DATA EXCERPT:
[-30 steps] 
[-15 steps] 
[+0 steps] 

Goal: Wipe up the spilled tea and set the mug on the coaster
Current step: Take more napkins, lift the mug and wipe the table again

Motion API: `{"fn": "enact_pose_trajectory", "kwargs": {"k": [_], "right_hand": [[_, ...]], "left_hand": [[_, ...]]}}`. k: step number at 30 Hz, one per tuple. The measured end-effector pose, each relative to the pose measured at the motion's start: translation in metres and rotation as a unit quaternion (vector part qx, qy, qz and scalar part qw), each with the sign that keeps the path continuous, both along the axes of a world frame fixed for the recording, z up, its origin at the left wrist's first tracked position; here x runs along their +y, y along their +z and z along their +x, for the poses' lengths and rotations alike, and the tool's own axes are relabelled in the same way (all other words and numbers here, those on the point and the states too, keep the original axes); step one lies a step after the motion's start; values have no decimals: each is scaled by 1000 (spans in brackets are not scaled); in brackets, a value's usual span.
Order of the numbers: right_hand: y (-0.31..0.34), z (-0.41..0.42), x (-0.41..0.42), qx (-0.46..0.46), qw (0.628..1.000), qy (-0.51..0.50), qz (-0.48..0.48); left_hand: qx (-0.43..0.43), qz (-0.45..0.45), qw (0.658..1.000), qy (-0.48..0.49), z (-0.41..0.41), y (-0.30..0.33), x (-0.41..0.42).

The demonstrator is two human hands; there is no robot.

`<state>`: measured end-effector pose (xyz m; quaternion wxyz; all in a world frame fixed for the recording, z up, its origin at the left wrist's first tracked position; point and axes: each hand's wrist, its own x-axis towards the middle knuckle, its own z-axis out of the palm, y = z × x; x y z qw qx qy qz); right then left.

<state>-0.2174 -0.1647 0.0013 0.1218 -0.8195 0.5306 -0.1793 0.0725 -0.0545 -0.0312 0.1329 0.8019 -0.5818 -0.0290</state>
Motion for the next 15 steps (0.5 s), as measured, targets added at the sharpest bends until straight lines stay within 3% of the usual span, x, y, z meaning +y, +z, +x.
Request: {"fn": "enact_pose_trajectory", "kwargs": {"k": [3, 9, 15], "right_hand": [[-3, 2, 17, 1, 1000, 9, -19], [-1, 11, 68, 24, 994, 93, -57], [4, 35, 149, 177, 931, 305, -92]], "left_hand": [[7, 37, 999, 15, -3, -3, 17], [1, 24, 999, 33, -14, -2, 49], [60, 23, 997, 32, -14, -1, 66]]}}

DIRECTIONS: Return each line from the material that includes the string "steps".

EXERCISE OUTPUT:
[-30 steps] 
[-15 steps] 
[+0 steps] 
Motion for the next 15 steps (0.5 s), as measured, targets added at the sharpest bends until straight lines stay within 3% of the usual span, x, y, z meaning +y, +z, +x.

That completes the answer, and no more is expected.